Adverse Clinical Outcomes in CKD

The presence of CKD, as defined by reduction in estimated glomerular filtration rate (eGFR) alone or in combination with proteinuria, markedly increases risks of kidney failure and cardiovascular mortality [3,4]. Prior studies suggest that the rate of cardiovascular disease events in patients with CKD is two to three-fold higher compared to patients without CKD [7], with risk already increasing below eGFR of 60 ml/min/1.73m2, even more so below eGFR of 45 ml/min/1.73m2 and a graded relationship over the remaining eGFR spectrum [3]. Rates of CKD progression to ESRD appear to vary by case-mix of study population. While among patients with diabetes and older individuals cardiovascular death is the most common CKD outcome [8,9], progression to ESRD prevails among younger CKD patients [10,11]. Moreover, close examination of these and other studies reveals that some patients with CKD maintain stable kidney function over time without experiencing major cardiovascular events. These observations emphasize the urgent need to develop risk stratification strategies in CKD that provide additional information beyond that which is obtained from assessment of eGFR and proteinuria.
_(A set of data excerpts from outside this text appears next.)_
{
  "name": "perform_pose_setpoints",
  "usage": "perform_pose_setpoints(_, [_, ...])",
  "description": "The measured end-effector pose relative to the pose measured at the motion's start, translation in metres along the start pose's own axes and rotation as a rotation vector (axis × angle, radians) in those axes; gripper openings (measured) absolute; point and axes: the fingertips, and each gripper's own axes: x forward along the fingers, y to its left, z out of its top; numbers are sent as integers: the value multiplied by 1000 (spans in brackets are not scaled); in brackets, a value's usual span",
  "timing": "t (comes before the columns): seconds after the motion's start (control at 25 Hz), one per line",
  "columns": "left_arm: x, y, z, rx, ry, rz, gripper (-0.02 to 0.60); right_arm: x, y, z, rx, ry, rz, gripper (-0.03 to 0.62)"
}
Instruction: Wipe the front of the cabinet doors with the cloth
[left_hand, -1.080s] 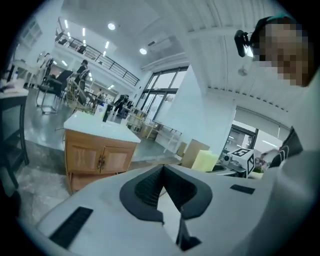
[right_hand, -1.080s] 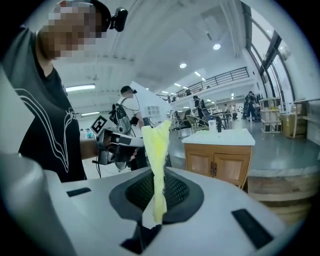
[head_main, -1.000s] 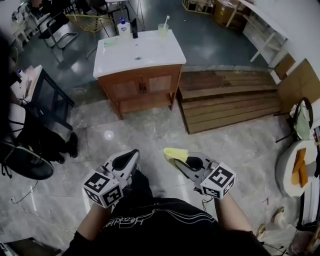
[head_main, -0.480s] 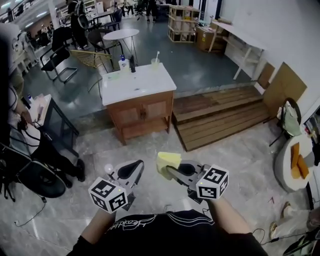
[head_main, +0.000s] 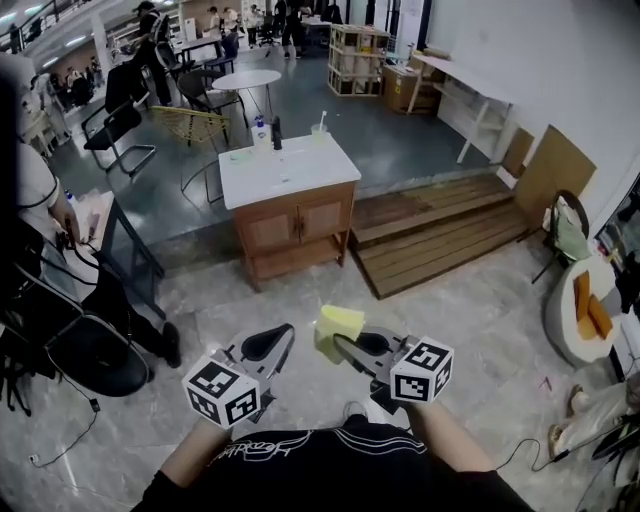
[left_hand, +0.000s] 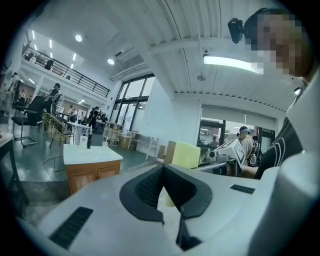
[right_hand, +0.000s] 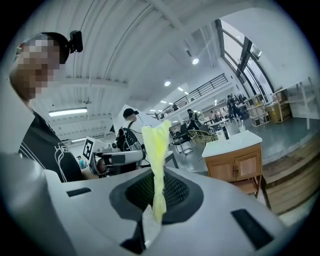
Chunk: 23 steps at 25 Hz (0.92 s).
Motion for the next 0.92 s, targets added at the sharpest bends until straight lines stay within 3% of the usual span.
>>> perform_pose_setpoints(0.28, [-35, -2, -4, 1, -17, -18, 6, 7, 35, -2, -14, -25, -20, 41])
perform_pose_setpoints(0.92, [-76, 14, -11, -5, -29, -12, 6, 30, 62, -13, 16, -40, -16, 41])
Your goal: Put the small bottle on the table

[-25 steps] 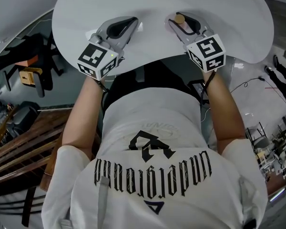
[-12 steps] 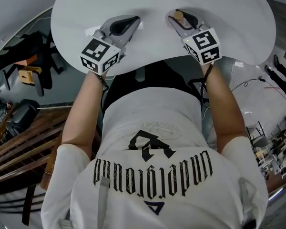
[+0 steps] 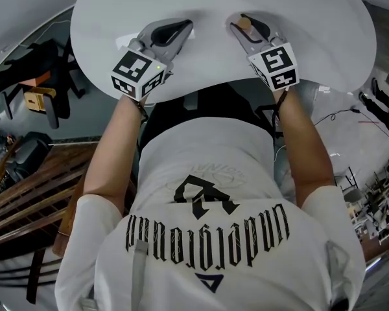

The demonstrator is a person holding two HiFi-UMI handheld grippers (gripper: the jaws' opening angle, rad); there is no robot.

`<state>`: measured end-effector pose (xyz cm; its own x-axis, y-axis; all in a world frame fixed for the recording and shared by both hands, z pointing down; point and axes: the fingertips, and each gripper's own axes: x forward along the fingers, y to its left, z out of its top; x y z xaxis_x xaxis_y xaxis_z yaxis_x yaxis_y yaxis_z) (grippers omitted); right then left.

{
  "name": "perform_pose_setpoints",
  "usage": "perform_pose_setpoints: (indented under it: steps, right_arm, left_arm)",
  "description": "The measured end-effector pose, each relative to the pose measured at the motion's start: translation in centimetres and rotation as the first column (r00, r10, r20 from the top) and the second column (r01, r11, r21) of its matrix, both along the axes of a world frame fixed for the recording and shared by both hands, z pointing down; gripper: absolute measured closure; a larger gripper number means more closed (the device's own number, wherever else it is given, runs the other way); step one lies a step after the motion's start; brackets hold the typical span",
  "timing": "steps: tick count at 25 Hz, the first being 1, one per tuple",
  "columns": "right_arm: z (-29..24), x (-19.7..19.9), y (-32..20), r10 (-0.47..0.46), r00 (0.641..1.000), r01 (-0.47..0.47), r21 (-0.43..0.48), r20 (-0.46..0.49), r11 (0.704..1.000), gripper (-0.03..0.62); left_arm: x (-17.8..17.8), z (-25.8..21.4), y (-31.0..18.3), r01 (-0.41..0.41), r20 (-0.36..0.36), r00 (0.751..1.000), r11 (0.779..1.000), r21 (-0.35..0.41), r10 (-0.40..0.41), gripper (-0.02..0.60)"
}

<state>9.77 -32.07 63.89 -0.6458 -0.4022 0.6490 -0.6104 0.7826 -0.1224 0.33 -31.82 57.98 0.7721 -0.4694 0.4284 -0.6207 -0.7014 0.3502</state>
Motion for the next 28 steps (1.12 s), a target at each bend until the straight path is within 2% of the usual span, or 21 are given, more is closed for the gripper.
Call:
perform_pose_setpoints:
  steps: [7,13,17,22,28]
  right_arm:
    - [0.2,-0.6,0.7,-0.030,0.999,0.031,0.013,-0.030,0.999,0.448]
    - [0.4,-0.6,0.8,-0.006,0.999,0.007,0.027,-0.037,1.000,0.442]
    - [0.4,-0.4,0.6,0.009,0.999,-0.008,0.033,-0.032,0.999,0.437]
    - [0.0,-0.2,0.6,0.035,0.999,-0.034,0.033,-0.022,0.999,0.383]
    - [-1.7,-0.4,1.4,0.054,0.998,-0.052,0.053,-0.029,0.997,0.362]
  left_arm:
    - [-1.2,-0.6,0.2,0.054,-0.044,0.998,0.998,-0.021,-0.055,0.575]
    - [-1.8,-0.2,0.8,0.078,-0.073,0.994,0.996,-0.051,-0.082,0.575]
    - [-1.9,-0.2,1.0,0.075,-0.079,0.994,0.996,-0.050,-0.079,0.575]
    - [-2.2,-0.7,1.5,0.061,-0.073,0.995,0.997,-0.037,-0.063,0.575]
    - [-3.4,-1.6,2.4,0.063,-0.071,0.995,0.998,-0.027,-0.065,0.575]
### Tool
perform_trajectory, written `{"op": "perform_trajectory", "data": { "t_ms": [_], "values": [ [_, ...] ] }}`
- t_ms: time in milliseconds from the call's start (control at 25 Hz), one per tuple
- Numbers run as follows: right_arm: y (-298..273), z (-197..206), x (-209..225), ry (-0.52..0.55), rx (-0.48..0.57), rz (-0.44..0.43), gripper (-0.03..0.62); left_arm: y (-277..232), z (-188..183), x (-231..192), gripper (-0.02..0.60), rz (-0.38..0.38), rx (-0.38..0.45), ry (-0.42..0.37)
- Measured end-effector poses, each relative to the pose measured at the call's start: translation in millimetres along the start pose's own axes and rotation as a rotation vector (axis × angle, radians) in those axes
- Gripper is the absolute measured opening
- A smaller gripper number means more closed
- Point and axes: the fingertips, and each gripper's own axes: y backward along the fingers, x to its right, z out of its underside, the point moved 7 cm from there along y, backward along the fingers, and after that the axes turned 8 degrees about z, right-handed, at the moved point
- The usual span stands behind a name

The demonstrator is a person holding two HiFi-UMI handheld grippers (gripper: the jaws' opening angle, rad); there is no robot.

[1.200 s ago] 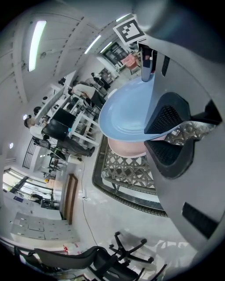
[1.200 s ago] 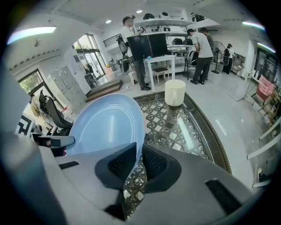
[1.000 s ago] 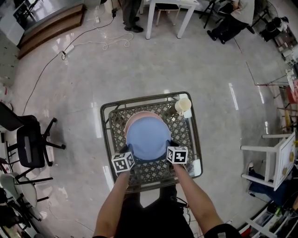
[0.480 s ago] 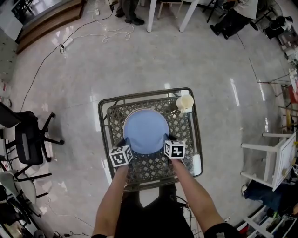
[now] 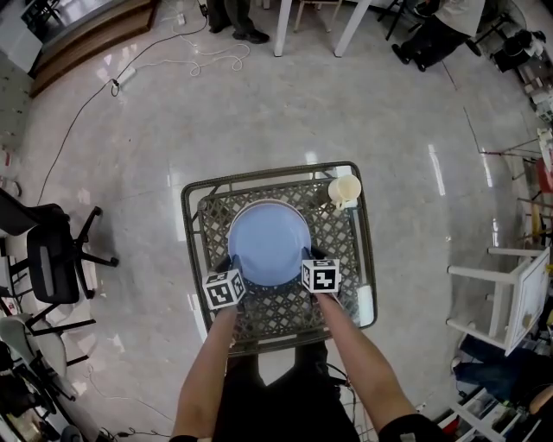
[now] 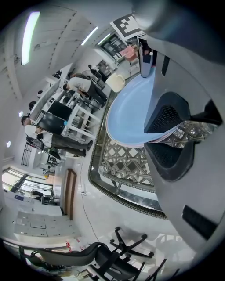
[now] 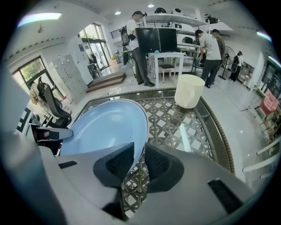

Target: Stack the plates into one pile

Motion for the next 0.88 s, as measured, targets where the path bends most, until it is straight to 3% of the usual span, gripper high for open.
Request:
{"op": "perform_trajectory", "data": {
  "t_ms": [440, 680, 880],
  "values": [
    [6.9, -3.3, 3.3, 0.012, 0.041, 0.024, 0.087, 11.7, -8.7, -3.5, 0.071, -0.027, 0.053, 0.013],
    [34.2, -9.7, -3.6, 0.028, 0.123, -0.006, 0.087, 38.5, -14.6, 1.1, 0.069, -0.055, 0.117, 0.034],
    [74.8, -12.2, -12.8, 0.044, 0.173, -0.05, 0.045, 73.8, -15.1, 25.3, 0.033, -0.032, 0.172, 0.022]
  ]
}}
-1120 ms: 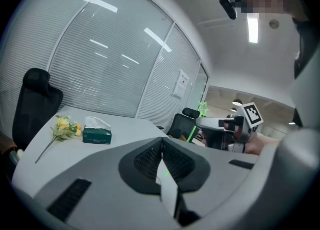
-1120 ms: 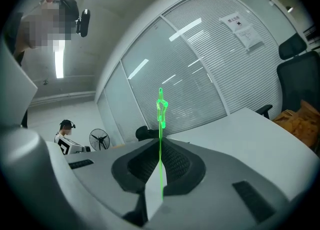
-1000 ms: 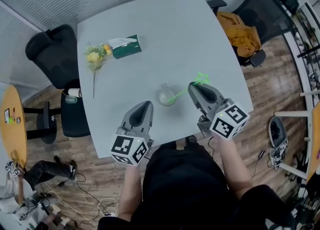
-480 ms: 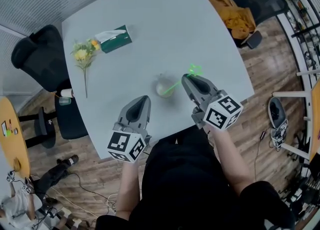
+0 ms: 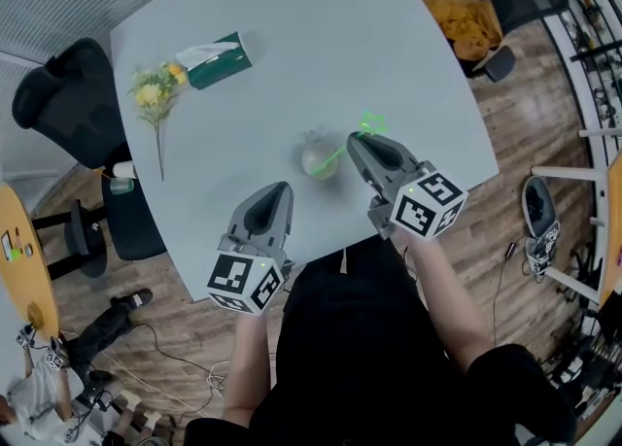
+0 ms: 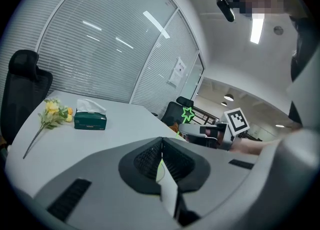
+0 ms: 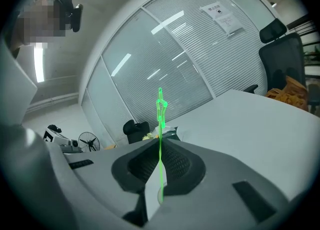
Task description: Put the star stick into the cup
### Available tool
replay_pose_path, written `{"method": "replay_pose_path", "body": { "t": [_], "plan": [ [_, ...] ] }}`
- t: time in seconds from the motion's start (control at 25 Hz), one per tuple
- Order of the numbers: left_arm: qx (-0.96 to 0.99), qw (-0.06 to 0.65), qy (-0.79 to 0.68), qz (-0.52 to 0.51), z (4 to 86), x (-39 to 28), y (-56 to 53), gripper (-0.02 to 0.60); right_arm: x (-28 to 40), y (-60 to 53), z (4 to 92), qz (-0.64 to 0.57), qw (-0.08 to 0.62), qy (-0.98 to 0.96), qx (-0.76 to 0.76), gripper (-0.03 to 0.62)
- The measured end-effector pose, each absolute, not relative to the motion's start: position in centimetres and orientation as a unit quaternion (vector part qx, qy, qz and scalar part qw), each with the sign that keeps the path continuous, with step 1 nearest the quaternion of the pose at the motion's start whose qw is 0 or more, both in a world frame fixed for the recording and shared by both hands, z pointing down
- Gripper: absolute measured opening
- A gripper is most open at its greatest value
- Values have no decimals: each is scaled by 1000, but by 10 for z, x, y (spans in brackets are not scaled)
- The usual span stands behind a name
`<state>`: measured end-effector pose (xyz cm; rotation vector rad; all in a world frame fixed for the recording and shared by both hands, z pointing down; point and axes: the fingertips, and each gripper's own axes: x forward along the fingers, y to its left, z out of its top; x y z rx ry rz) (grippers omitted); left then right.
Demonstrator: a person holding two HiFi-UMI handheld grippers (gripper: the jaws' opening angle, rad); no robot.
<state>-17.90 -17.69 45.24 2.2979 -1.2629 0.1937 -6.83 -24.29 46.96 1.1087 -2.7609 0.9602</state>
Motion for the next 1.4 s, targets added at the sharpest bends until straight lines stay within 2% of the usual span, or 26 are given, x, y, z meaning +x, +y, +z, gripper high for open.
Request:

Contribution of Established and CKD-specific Risk Factors

Identification of therapeutic approaches aimed at improving CKD outcomes and reducing costs is another research priority in nephrology. Efforts to address the high prevalence of traditional cardiovascular risk factors, which also contribute to CKD progression, thus far have been met with limited success [1214]. These disappointing results combined with accumulating literature on the existence of additional CKD-specific risk factors have stimulated prospective investigations of these putative novel risk factors in CKD, with the goal of identifying appropriate interventions for future multi-center clinical trials. The findings for one such risk factor, FGF23 excess, and its associations with intermediate cardiovascular outcomes and hard clinical endpoints are discussed here.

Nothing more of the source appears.